AMAP-ML/DCW has a Growth Score of 3.40 and 115 stars. This repository explores the SNR-t bias of diffusion probabilistic models, offering insights into the underlying mechanisms. The project's growth reflects interest in this specific area of research.
Lastly, Yovecent/UDM-GRPO boasts a Growth Score of 3.16 and 24 stars. As a stable and efficient group relative policy optimization for uniform discrete diffusion models, it provides an innovative approach to reinforcement learning. Its growth can be attributed to its novelty and potential impact in the field.
One of the fastest-growing repositories this week is lukiIabs/trading-agents, with a Growth Score of 48.55 and 233 stars. This project provides a multi-agent trading platform for stocks, crypto, and fintech, leveraging OpenAI's LLM capabilities for quantitative algo trading and sentiment analysis. Its rapid growth can be attributed to the increasing interest in AI-powered finance tools.
fkyah3/opencode-yg is another notable repository, with a Growth Score of 16.97 and 36 stars. This research fork demonstrates Language Anchoring, enabling LLMs to think consistently in a specific language, with a verified compliance rate of over 95% for Chinese thinking. Its growth can be attributed to the importance of language understanding in AI research.
matrix-agent/awesome-agentic-world-modeling boasts an impressive 198 stars and a Growth Score of 8.38. This repository provides a comprehensive overview of Agentic World Modeling, covering its foundations, capabilities, laws, and beyond. Its steady growth reflects the ongoing interest in this area of research.
AutoMedBench/AutoMedBench has a Growth Score of 8.03 and 26 stars. As a medical auto-research benchmark for autonomous AI agents, it offers a valuable resource for researchers exploring healthcare applications. The project's growth can be attributed to the increasing focus on AI in medicine.
thunlp/OPD, with a Growth Score of 7.76 and 312 stars, is an official repository for research on On-Policy Distillation of large language models. Its high star count indicates significant interest in this area of study.
XIAO4579/PRISM boasts a Growth Score of 5.53 and 68 stars. This project explores pre-alignment via black-box On-Policy Distillation for multimodal RL, pushing the boundaries of what's possible with SFT-to-RL methods. Its growth can be attributed to the ongoing quest for innovation in reinforcement learning.
gameworld-project/gameworld has a Growth Score of 4.92 and 172 stars. As a standardized evaluation platform for multimodal game agents, it provides a valuable resource for researchers in this area. The project's steady growth reflects its importance in the gaming community.
Hedlen/Awesome-Multimodal-Intelligence is a curated collection of papers, code, and datasets related to VLMs, VLAs, world models, and embodied AI, with a Growth Score of 3.47 and 41 stars. Its growth can be attributed to its value as a resource for researchers exploring these areas.
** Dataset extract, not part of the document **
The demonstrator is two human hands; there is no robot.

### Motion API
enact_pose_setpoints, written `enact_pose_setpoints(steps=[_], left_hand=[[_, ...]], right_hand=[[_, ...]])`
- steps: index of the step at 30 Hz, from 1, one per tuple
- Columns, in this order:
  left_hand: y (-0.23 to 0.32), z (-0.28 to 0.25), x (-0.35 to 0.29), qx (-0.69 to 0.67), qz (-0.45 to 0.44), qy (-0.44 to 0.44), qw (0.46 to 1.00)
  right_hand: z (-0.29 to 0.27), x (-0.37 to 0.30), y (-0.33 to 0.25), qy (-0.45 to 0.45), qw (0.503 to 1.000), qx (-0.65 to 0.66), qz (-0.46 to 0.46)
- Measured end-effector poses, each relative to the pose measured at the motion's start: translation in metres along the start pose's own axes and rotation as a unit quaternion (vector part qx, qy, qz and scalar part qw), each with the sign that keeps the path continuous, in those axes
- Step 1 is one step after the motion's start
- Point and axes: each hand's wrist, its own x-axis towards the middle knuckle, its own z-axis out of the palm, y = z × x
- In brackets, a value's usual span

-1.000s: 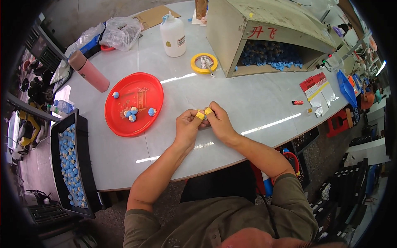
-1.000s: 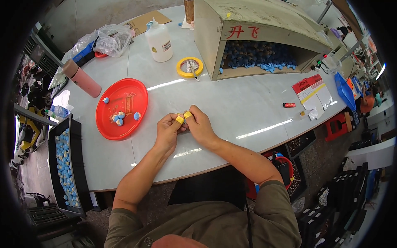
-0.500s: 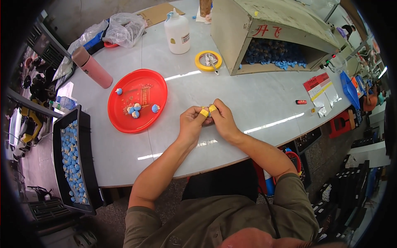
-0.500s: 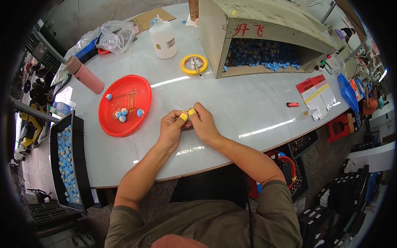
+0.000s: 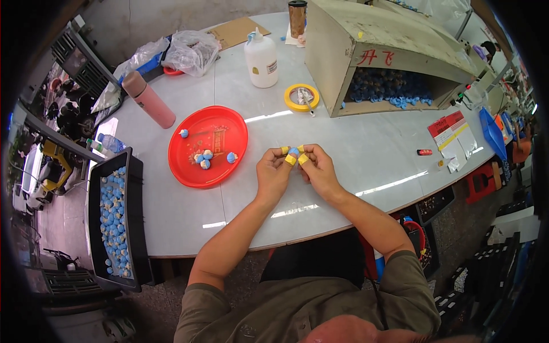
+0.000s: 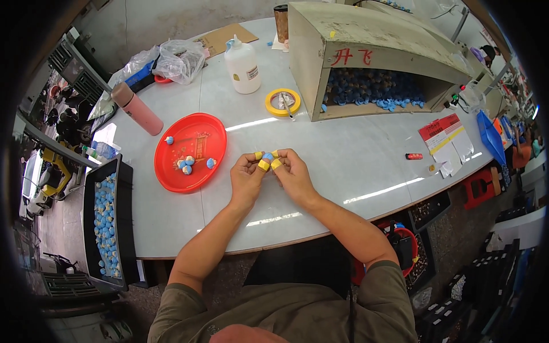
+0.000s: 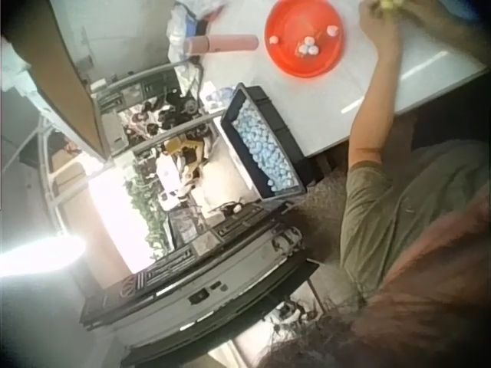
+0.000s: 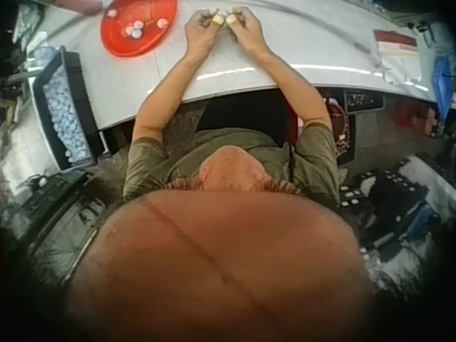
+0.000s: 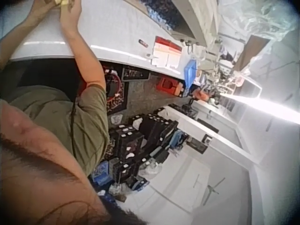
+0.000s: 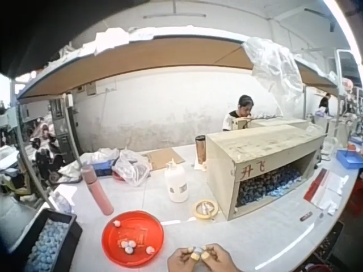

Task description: The person applies glue from a squeeze bottle onto small figurine pieces, retrieves components from a box, and attaches them together by hand before placing the assembled pieces onto a red tray.

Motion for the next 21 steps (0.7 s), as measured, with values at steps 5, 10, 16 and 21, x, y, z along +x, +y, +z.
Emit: enact_pose_setpoints(steps=[5,10,16,21], left_hand=[[0.006,-0.009,0.004,-0.023,-0.045,-0.043,0.998],[0.015,-0.010,0.006,-0.017,-0.092,-0.087,0.992],[0.017,-0.017,0.012,0.030,-0.157,-0.129,0.979],[0.020,-0.017,0.010,0.014,-0.152,-0.127,0.980]], right_hand=[[-0.009,0.006,-0.008,-0.034,0.999,0.026,0.019],[-0.020,0.012,-0.011,-0.079,0.996,0.007,0.051],[-0.025,0.014,-0.012,-0.113,0.989,-0.060,0.068],[-0.022,0.012,-0.015,-0.125,0.987,-0.073,0.068]])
AMAP-ML/DCW has a Growth Score of 3.40 and 115 stars. This repository explores the SNR-t bias of diffusion probabilistic models, offering insights into the underlying mechanisms. The project's growth reflects interest in this specific area of research.
Lastly, Yovecent/UDM-GRPO boasts a Growth Score of 3.16 and 24 stars. As a stable and efficient group relative policy optimization for uniform discrete diffusion models, it provides an innovative approach to reinforcement learning. Its growth can be attributed to its novelty and potential impact in the field.